Turnbull in his interview blamed denialists for the increase in power prices. You would think, that a leader who has done his birthday on energy policy (twice) would just let that one go. The media loved Turnbull because he came from the same elitist ‘Labor with French cuffs and Harbor views’ circles as they did. The Australian voter wanted none of it and they made that clear in 2016. Turnbull can keep calling himself ‘practical’ but repetition doesn’t signal truth. The electorate and a big proportion of the grassroots membership didn’t buy Turnbull because they saw a leader who had nothing in common with the priorities and struggles of the ordinary person and no interest in learning. With the backdrop of the worst drought in living history, he was determined to drop $444 million on a Great Barrier Reef interest group. He turned tone-deafness into a vocation.

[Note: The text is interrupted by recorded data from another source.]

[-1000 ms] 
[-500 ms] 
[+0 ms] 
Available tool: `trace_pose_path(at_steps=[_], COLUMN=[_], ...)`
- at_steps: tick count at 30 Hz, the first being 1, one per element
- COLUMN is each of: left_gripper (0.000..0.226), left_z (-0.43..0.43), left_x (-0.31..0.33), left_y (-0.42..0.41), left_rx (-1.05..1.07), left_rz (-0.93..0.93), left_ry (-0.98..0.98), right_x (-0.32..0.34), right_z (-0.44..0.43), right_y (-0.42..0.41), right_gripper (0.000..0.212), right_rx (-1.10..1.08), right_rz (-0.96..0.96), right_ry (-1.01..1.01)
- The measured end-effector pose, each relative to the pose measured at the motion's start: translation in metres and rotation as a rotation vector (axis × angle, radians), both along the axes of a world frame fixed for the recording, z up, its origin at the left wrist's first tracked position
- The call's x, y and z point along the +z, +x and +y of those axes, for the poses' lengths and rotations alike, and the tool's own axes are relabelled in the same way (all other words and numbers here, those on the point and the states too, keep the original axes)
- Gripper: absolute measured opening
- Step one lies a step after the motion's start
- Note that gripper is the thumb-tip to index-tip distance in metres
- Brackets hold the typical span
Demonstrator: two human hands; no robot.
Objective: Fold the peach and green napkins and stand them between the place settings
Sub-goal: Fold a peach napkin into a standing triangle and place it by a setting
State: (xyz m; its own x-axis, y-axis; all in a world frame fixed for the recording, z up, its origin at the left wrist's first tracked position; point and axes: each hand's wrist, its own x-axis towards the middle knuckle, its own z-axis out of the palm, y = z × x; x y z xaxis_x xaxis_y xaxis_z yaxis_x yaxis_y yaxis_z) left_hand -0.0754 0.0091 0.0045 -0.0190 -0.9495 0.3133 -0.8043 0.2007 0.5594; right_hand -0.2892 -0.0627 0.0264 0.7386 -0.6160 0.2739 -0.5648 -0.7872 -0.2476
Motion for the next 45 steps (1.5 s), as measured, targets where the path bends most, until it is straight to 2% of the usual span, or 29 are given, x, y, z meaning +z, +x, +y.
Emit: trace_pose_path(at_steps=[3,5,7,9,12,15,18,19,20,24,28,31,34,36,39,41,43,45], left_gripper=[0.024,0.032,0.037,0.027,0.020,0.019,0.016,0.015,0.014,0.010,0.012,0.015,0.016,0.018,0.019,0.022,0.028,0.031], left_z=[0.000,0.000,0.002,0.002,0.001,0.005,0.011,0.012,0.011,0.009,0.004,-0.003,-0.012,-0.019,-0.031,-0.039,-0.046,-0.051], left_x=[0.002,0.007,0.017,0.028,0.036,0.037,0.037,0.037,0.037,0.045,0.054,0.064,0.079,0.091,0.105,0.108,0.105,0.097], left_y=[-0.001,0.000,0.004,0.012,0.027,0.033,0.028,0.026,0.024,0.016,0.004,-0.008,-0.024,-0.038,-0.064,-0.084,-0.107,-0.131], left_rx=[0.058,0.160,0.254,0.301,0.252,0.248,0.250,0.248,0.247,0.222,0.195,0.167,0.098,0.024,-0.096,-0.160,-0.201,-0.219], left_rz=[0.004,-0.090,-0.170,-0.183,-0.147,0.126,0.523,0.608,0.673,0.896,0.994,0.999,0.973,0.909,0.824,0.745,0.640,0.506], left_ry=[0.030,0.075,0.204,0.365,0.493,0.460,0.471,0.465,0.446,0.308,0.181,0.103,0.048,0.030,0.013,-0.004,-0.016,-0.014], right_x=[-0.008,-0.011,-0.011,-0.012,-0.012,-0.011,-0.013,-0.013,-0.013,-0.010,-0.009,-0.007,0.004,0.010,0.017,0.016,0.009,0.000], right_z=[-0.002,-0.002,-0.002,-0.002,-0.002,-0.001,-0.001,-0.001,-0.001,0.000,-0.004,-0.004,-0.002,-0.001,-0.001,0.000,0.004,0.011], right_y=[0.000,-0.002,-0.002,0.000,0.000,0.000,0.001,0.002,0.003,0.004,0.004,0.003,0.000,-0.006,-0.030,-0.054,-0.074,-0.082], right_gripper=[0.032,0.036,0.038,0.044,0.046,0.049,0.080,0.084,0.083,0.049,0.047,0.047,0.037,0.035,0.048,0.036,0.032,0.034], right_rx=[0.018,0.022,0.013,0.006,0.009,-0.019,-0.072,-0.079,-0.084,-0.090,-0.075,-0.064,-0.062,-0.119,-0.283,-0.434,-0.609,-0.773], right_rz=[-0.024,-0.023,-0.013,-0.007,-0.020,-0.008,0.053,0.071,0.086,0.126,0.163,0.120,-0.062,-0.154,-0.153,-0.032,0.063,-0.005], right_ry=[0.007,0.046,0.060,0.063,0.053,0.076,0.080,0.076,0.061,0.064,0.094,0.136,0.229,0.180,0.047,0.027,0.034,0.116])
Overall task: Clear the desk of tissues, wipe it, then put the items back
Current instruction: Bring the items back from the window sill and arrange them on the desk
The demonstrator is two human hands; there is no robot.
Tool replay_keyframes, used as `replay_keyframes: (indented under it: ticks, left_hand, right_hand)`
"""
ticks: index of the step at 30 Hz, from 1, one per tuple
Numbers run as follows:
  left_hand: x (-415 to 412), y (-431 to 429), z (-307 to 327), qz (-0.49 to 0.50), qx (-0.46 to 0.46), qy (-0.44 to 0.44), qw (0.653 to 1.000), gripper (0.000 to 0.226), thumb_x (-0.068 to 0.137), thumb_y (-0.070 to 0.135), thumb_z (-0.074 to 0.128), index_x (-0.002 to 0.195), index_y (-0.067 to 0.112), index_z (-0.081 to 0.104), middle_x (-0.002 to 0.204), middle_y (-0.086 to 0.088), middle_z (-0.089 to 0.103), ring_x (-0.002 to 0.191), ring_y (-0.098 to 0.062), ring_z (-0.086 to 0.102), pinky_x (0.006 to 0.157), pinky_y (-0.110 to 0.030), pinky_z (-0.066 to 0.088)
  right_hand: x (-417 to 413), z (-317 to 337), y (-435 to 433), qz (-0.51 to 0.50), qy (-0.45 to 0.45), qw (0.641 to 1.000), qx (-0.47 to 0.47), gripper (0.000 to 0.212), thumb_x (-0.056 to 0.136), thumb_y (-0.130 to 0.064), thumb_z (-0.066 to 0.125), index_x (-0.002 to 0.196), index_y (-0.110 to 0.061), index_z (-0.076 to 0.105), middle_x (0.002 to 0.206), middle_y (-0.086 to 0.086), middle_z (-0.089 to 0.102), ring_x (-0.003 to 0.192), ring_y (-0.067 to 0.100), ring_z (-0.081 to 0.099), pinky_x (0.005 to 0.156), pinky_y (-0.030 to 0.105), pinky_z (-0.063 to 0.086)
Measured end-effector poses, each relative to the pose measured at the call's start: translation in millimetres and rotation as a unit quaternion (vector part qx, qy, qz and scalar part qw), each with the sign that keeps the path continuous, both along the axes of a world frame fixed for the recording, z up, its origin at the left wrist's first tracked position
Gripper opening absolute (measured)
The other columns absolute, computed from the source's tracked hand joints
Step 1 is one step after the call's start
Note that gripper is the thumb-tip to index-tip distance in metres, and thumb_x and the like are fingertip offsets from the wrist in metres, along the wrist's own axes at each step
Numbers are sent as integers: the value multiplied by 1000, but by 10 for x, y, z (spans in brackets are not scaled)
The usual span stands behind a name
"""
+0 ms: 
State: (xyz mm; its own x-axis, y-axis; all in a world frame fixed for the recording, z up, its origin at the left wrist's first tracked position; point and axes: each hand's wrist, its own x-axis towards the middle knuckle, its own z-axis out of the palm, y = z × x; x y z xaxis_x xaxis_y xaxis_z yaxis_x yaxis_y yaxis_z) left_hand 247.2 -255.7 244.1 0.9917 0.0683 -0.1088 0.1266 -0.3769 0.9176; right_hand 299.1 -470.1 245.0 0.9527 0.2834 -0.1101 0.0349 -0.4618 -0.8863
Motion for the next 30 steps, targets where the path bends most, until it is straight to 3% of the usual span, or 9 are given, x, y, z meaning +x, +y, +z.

Abbott’s prime ministership was a roller coaster of solid policy successes and avoidable policy calamities. He stopped the boats and repealed the carbon tax and mining tax. But he absolutely did not need to give Prince Phillip a knighthood. It might have tickled older, plummier-voiced dinner-party conservatives but the rest of us remained stumped by that move. That bull ride came to a screaming halt in 2015, according to Abbott, because of Turnbull’s ambitions. That is partly true but let’s not pretend like the government was snuffed out in its prime. It was a government drunk on a Tuesday afternoon: legless, in denial and sad to watch.
Each prime ministers’ opinion about what the Liberal party represents illustrates the diversity of their backgrounds, characters and pathways to parliament. When I think of the Liberal Party, I think of a healthy serving of classical liberalism with a sprinkle of conservatism. You know, just enough of the ‘responsible parent’ to keep everyone clothed and the show on the road. Howard speaks proudly of the broad church, though he and Abbott describe themselves as conservative. Turnbull describes himself as a moderate and Menzies as progressive (query how thrilled Menzies would’ve been with drag queen storytime). But I think Morrison summed it up best as a balance between stability, sovereignty and enterprise with freedom and choice.
In a practical sense, what does this mean?
Well, that’s the thing. It comes down to being practical, regardless of where you sit in the board church. That’s because practicality resonates with ‘the forgotten people’, ‘Howard’s battlers’, the ‘quiet Australians’ or whatever else you want to call the garden-variety Liberal voter. The Liberal Party was founded on principles, not interests. It’s a party of people who want a fair say and a fair go and are prepared to put in a fair effort. They want the government to balance the lifting and the leaning, the rights and the responsibilities and the risk and reward. Unfortunately, that intention doesn’t always translate to leadership and policy, but it’s a good yardstick to see how far we have strayed from where we should be.
And then there is the future: where are we going and who is taking us there? The old guard are, and should be, valued for their wisdom and experience but they need cede some territory to allow the party to modernize. It’s not about changing our principles, we just need to upgrade from an F J Holden to something that at least has power steering and electric windows. It’s about developing policy using those tried and tested principles through the prism of the modern world; it’s welcoming new ideas without leaping into them in a foolhardy way.
And the light at the end of the tunnel is our current PM. He holds just enough tension on the reins to keep the party focused but not so much as to stifle. He comes across as the everyday bloke that everyday people can relate to. Troy Bramston describes the Morrison government perfectly by calling it ‘values-driven but also methodical and pragmatic’. If Scott Morrison can hold that balance, we are in good hands.
So, the party faithful will descend on Canberra later this week to mark the occasion. And with the division and ructions of recent years, there will be celebrations and congratulations with a side-serve of side-eye.
I don’t envy the people doing the seating plan. I just hope they have a couple of Italian weddings under their belt.
Caroline Di Russo is a lawyer, businesswomen and unrepentant nerd.